Colombia se suma a la ola de deportaciones masivas que inauguró Donald Trump en Estados Unidos y que tiene sus réplicas en Argentina, bajo el mandato de otros líderes ultranacionalistas en la región: el argentino Javier Milei y el chileno José Antonio Kast.
El presidente Abelardo de la Espriella anunció este lunes operativos coordinados entre la Policía y Migración Colombia para expulsar “esta misma semana” a los extranjeros que “estén cometiendo delitos” y luego a los “que no tengan regularizada su situación”.
“Que empiecen los operativos coordinados para dar con los inmigrantes ilegales, primero los que están cometiendo delitos, segundo los que no tienen regularizada su situación, que en el término de la distancia tendrán que ser deportados”, dijo durante un consejo de seguridad en Barranquilla, la ciudad caribeña que en la práctica ha convertido en la capital alterna del país.
La medida afectará a poco más de medio millón de inmigrantes sin papeles, un 95 % venezolanos, la mayor comunidad extranjera de Colombia, con 2.5 millones de personas, que constituyen a la vez la mayor diáspora de venezolanos en el mundo. Según datos oficiales de migración, unos 850 mil venezolanos se encuentran en situación irregular.
El líder ultraderechista, que lleva menos de tres semanas en el cargo y al que le ha tocado el peor terremoto en Colombia en décadas, advirtió que su orden se debe empezar a cumplir esta misma semana. “No voy a aceptar a inmigrantes ilegales, de donde sea que vengan, que estén cometiendo fechorías en Colombia. Se van y los deportamos. Es una decisión política y administrativa y yo la asumo”.

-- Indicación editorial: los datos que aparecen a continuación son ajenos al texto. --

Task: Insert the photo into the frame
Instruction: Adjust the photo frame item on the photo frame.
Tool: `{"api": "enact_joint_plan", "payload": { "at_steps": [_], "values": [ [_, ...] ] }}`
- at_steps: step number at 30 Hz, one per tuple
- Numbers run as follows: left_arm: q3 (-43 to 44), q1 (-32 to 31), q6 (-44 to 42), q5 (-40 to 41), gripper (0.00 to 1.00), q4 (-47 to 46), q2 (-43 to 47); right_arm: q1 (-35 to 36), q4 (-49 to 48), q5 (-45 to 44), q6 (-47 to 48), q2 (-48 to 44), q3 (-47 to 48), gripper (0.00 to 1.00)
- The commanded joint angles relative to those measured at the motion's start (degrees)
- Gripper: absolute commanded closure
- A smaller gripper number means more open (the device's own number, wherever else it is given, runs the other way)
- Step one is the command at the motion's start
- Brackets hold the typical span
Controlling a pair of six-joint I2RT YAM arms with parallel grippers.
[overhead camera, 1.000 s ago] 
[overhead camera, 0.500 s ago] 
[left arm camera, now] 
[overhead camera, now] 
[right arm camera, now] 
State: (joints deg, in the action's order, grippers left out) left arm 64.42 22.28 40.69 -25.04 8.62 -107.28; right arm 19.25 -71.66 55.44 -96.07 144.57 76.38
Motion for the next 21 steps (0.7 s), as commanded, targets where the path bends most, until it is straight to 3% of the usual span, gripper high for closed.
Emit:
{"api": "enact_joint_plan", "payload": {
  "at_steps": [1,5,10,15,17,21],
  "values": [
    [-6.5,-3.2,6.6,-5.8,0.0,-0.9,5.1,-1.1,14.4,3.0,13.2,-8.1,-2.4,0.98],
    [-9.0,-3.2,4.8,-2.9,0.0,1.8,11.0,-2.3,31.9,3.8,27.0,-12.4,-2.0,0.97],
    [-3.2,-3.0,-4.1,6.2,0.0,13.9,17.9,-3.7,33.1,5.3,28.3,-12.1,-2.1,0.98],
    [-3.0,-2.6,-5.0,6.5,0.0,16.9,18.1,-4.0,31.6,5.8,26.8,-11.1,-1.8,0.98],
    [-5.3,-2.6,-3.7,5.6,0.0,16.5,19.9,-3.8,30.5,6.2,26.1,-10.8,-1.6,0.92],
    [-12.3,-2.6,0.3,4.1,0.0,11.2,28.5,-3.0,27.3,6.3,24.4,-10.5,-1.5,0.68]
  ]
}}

El anuncio estuvo antecedido por alusiones nacionalistas: “Primero los colombianos, segundo los colombianos y tercero los colombianos”.
Ronal Rodríguez, vocero e investigador del Observatorio de Venezuela de la Universidad del Rosario, explica que el anuncio significa un cambio de paradigma en la forma como los últimos tres gobiernos de Colombia han recibido y atendido a la población migrante del país vecino, luego de casi tres décadas de experimento fallido chavista.

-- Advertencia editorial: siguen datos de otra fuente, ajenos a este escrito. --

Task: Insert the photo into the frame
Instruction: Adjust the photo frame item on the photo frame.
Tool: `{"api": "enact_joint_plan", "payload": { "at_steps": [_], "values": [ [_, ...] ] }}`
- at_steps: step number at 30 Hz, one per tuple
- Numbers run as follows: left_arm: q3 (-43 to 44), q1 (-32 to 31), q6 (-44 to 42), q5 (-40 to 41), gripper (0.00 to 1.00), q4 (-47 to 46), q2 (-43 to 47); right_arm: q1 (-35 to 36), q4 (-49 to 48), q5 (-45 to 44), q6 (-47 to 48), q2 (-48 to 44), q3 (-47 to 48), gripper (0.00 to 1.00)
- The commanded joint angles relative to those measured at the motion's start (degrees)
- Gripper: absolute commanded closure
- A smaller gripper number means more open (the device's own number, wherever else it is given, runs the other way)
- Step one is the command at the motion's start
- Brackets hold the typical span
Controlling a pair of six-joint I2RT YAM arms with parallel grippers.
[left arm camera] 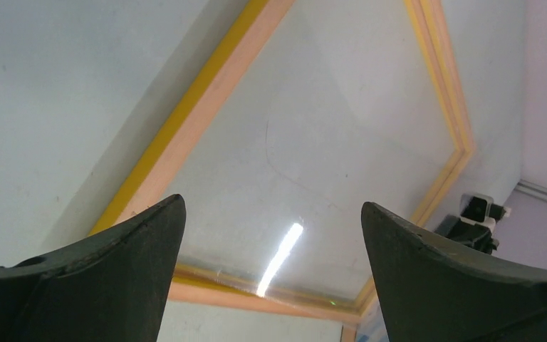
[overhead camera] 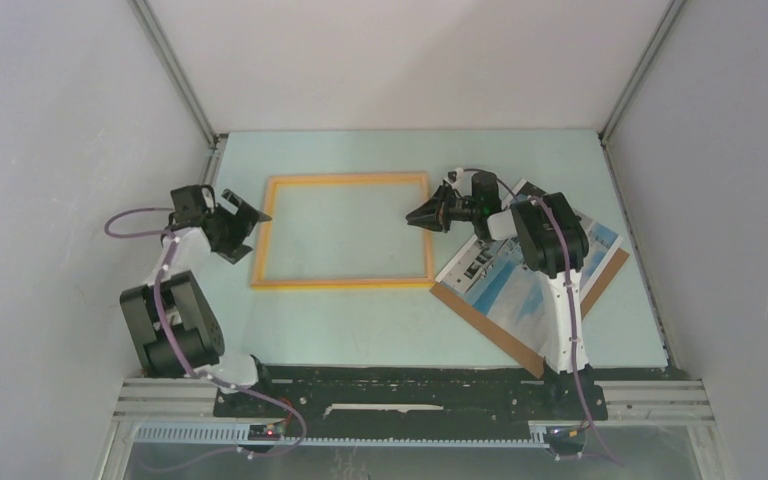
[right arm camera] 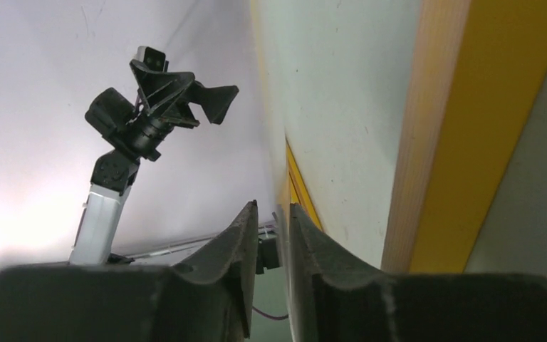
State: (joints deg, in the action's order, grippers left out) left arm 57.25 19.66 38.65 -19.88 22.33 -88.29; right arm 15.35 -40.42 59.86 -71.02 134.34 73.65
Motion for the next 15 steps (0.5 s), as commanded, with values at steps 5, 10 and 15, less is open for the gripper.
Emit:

“Es peligroso que el presidente se sume a un discurso que estigmatiza a los migrantes al asegurar que son ilegales. Ese discurso ha existido en la región, lamentablemente ha ganado carrera en el mundo, pero Colombia se había distanciado”, explica el experto al diario español El País por vía telefónica.

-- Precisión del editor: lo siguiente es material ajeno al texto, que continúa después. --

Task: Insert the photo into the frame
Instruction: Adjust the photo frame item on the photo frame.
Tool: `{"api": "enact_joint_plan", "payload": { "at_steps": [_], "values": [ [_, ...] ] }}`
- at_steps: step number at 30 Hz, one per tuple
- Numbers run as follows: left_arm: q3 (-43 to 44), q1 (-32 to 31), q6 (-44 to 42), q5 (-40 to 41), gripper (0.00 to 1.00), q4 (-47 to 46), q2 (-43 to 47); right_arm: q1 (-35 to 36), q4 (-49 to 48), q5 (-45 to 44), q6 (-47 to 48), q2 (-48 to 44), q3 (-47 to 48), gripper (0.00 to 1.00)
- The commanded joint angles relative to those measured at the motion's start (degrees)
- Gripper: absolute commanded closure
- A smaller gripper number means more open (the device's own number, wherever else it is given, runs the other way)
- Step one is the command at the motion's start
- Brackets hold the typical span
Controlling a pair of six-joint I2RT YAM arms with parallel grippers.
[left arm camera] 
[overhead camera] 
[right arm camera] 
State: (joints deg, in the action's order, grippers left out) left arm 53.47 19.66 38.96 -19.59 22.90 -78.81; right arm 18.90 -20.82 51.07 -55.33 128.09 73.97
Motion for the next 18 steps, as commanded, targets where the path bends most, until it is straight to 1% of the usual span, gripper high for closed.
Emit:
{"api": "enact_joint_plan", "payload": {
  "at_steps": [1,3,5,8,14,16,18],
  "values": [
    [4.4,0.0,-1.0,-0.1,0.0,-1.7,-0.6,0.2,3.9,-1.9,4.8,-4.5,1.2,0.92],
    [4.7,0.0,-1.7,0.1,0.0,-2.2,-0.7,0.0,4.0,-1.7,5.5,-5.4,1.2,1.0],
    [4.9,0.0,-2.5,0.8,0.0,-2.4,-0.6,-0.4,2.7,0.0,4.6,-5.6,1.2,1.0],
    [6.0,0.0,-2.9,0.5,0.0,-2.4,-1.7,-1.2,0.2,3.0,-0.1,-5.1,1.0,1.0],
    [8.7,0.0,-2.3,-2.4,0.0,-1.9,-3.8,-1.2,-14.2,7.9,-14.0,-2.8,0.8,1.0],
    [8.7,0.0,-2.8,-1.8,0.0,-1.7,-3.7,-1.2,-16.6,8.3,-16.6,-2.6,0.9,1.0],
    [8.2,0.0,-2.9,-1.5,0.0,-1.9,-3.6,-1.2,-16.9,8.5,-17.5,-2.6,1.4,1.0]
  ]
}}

Desde que inició la crisis migratoria venezolana en 2015, que ha expulsado del país a al menos 7.8 millones de venezolanos que huyeron de la crisis económica, la falta de oportunidades y la represión, Colombia creó instrumentos jurídicos y sociales para la regularización de esa población. Con gobiernos de centro, derecha e izquierda, se convirtió en un ejemplo mundial de buenas prácticas de regulación migratoria, y recibió y asimiló a casi un tercio de esa diáspora.
“Una afrenta a los derechos humanos”
La decisión de De la Espriella de perseguir y deportar a casi un millón de extranjeros con situación migratoria irregular ha generado críticas de la oposición política.
La congresista María Fernanda Carrascal, del izquierdista Pacto Histórico, el partido del expresidente Gustavo Petro, aseguró que “vincular a los migrantes irregulares con la criminalidad solamente por el hecho de tener un estatus migratorio irregular es una afrenta contra los derechos humanos, y una afirmación absurda y carente de cualquier evidencia”.
“Más que abrirle la puerta a la xenofobia, profundiza de manera consciente la que ya existe en una parte de la sociedad colombiana”, lamentó.
Andrés Sampayo, doctor en Estudios Políticos, coincide en la preocupación por lo que podrían generar las decisiones del Gobierno contra la población venezolana en Colombia. “Espero que los operativos migratorios no se conviertan en una persecución a gran escala de nuestros hermanos venezolanos, que aportan cerca de 3,000 millones de dólares anuales a la economía colombiana en consumo, impuestos y emprendimiento”, escribió en su cuenta de X (con información de El País).